One of the many great insights in the Second Vatican Council’s “Dogmatic Constitution on Divine Revelation” is its understanding of revelation not as a set of doctrines but rather as Christ himself, “the fullness of all revelation,” by whom God speaks to us and lives with us (No. 2). This is Jesus’ point to the crowds in today’s Gospel. “Where’s the sign?” they want to know. “I’m the sign,” Jesus responds. “I am the sign and the reality. I am the bread from heaven.”

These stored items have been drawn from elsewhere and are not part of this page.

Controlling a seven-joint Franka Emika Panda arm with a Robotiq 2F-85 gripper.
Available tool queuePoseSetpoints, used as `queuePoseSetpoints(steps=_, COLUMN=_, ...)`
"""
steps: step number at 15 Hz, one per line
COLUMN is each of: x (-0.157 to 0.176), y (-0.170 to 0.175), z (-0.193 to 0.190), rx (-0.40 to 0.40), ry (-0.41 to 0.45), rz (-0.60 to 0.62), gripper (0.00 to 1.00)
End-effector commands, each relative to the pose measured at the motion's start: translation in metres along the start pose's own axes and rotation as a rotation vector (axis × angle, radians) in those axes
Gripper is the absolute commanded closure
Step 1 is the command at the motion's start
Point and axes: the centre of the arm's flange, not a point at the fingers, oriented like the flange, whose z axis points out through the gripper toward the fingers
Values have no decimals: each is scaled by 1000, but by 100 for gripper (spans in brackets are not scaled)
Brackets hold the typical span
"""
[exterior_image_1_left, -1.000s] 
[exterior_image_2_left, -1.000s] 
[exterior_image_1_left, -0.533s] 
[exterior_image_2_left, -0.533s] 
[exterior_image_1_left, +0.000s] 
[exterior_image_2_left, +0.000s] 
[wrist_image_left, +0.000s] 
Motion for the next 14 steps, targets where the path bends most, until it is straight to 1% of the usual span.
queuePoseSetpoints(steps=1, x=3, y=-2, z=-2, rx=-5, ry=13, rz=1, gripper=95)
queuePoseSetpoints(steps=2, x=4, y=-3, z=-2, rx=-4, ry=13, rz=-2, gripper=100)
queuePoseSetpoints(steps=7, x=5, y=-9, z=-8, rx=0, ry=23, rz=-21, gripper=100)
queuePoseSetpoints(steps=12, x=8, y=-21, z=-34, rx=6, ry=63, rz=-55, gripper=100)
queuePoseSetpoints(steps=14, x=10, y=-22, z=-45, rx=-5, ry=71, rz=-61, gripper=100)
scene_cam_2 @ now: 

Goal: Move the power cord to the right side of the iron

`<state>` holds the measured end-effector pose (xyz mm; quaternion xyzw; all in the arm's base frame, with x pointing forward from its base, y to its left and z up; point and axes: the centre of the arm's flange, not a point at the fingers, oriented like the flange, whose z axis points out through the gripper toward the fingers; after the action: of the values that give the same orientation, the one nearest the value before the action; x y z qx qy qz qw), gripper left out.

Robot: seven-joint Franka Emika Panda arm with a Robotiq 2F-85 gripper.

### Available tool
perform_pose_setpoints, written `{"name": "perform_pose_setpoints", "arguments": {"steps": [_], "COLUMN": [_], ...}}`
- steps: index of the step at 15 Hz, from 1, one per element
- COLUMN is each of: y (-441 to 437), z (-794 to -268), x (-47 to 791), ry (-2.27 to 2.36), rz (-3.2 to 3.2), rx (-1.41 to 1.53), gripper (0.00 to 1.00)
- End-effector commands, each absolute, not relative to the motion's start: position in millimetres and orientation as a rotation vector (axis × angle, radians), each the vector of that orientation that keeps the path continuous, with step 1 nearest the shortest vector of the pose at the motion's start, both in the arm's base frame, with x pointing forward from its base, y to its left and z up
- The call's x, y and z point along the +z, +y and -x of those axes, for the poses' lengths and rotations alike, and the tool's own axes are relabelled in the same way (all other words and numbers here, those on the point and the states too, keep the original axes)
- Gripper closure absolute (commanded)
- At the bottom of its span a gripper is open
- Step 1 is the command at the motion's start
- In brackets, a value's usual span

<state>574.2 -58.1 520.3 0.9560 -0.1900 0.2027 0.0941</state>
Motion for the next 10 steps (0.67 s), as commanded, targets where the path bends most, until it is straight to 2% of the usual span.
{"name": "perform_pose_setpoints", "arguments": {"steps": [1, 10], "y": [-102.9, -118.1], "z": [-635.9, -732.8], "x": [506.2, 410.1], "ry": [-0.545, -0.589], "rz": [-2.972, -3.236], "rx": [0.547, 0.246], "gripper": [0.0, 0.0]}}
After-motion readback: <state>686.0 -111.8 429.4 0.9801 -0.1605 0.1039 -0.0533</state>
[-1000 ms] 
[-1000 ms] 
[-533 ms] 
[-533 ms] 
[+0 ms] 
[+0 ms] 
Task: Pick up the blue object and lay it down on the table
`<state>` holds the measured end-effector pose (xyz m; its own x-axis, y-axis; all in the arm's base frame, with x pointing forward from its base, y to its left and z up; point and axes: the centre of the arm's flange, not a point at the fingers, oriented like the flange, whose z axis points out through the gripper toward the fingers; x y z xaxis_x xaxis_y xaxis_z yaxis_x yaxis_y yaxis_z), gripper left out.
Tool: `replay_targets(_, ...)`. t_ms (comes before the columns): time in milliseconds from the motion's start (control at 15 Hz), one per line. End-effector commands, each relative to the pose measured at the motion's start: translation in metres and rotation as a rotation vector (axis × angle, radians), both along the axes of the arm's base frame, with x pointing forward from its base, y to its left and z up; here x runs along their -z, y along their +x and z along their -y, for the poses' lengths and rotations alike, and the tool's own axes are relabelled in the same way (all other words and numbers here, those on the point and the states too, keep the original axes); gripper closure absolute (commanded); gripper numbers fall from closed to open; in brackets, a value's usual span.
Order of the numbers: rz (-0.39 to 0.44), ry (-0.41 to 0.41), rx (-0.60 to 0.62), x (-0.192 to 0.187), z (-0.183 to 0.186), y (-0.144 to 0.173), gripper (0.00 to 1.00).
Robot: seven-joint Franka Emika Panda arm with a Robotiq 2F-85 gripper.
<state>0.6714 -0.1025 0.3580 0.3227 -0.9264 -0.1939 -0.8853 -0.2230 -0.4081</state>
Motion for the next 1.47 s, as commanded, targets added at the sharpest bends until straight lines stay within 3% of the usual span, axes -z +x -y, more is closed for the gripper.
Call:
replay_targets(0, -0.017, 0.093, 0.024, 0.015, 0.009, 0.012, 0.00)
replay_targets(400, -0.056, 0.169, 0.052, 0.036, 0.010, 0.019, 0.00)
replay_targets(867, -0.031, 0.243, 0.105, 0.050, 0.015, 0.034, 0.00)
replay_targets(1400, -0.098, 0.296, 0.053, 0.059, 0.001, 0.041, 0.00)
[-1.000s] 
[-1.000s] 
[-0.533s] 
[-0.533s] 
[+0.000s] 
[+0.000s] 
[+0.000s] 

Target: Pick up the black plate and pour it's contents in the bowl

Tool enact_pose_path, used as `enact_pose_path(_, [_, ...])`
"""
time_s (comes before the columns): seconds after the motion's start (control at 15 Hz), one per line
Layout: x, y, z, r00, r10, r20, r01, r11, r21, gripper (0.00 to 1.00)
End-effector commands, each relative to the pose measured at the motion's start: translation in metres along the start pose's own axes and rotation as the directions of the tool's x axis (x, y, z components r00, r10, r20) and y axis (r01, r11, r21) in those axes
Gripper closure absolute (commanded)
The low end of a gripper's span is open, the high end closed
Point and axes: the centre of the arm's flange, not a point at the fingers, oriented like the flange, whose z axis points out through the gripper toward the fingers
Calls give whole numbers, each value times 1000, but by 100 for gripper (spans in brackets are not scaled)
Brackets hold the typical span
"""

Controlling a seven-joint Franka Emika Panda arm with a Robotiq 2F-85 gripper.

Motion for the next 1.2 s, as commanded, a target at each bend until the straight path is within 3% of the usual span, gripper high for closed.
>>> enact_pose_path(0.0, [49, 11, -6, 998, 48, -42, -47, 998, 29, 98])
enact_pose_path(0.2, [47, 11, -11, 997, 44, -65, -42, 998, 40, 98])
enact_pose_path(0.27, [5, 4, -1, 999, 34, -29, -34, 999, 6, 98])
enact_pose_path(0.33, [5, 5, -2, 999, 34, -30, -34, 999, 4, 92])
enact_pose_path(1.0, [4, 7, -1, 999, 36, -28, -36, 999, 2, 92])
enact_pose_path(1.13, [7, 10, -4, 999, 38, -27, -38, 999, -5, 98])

One of the holiest people I ever met was a retreat director I got to know during a monthlong retreat. He meditated on the Gospels constantly, and his prayer life was deep and rich. It was obvious he enjoyed great intimacy with Christ. I noticed that he regularly expressed what seemed spiritually wise or unwise by saying, “that feels like the Lord” or “that doesn’t feel like the Lord.” While such proclamations can be instruments of projection or self-delusion in naïve hands, in the hands of one intensely immersed in the Lord, they can reflect Christ himself, who is the ultimate truth. Paul makes a similar point in the second reading: You “were taught in him, as truth is in Jesus.”

How can we be sure we are not spiritually obtuse or at least far less so than we would otherwise be? We must immerse ourselves in him, seek intimacy with him and take on the perspectives, values and imagination he models in the Gospels. When we feed on him, his Spirit dwells ever more deeply in us, and we become increasingly like him.